The Wealth Advisor
By Elizabeth Rembert
March 9th, 2026
Campbell’s Soup Heirs, Colleges Fight Over $65 Million Endowment
An unusual court fight that’s been playing out in Pennsylvania for over a year has pitted more than a dozen schools against the family of Dorrance “Dodo” Hamilton, the late Campbell’s Soup heiress who provided more than half of the UArts endowment. Her heirs are now seeking to reclaim a portion of the $65 million endowment that was used to fund the University of the Arts.
The case offers a glimpse into the types of conflicts that are likely to grow increasingly common as shuttered schools leave behind endowments.
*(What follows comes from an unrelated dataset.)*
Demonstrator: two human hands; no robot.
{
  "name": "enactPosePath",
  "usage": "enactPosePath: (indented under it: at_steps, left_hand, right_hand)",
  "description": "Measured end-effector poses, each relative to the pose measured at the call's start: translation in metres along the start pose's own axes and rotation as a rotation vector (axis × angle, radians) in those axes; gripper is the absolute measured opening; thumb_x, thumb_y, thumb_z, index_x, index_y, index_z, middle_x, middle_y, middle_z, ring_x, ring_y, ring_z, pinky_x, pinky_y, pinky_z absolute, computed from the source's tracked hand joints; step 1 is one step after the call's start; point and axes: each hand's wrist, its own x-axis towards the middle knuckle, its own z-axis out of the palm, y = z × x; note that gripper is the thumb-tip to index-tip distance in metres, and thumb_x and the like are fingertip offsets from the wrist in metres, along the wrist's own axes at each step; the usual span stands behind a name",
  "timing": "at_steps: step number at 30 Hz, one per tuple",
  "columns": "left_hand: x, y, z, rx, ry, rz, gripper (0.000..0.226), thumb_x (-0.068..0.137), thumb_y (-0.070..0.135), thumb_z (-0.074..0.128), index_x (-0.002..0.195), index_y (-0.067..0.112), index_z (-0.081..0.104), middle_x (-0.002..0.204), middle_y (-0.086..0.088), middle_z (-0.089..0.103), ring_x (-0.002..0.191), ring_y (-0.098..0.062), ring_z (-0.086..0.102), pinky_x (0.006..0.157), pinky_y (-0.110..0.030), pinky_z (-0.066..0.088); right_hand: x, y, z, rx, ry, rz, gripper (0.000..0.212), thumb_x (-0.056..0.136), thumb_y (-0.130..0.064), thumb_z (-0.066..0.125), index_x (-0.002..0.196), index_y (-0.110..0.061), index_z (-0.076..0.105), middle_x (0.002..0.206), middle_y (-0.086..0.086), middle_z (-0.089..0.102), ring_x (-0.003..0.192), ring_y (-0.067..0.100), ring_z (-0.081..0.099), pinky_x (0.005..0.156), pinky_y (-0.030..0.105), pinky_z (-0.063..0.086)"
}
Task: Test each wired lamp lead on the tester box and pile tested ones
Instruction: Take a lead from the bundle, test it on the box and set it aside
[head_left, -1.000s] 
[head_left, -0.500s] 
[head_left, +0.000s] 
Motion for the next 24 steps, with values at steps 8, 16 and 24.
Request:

Dozens of small colleges have already closed in recent years due to rising expenses and falling enrollment, with more expected as a decline in birth rates thins the ranks of incoming freshmen.
Over 400 private colleges in the US will likely fold or merge with another institution in the next decade, according to the consulting firm Huron, potentially putting about $23 billion of endowment funds in limbo. Even broke colleges can leave behind sizeable endowments because they typically can’t be tapped for day-to-day expenses like payrolls. Usually, the money comes with strings attached to guarantee that it’s used only as the donor intended. Those intentions must be honored after a college shuts down.
Dodo Hamilton, whose grandfather invented the condensing process for soup and was the president of the Campbell Soup Co. during the early 20th century, was a prominent local philanthropist.
After UArts collapsed in 2024, the school’s lawyers said the other colleges where the students landed should each get a share of the endowment. But Hamilton’s children asked a judge to block the plan, saying it was at odds with her intentions. They took particular issue with the money going to state-funded schools, saying Hamilton supported UArts because it was a private, unique institution focused exclusively on visual and performing arts.
Instead, they want the $37 million she donated be returned to the Hamilton Family Charitable Trust. In court documents, the family’s lawyers said sending the money elsewhere would “do violence to and ignore Mrs. Hamilton’s charitable intention and her donative intent.”
The trust is facing an “uphill fight,” said Tom Donovan, who oversaw the endowment distribution process for closed colleges a handful of times when he worked in the New Hampshire Attorney General office. “The law tends to be not favorable to those donors if they think things are going sideways and they want their money back,” he said.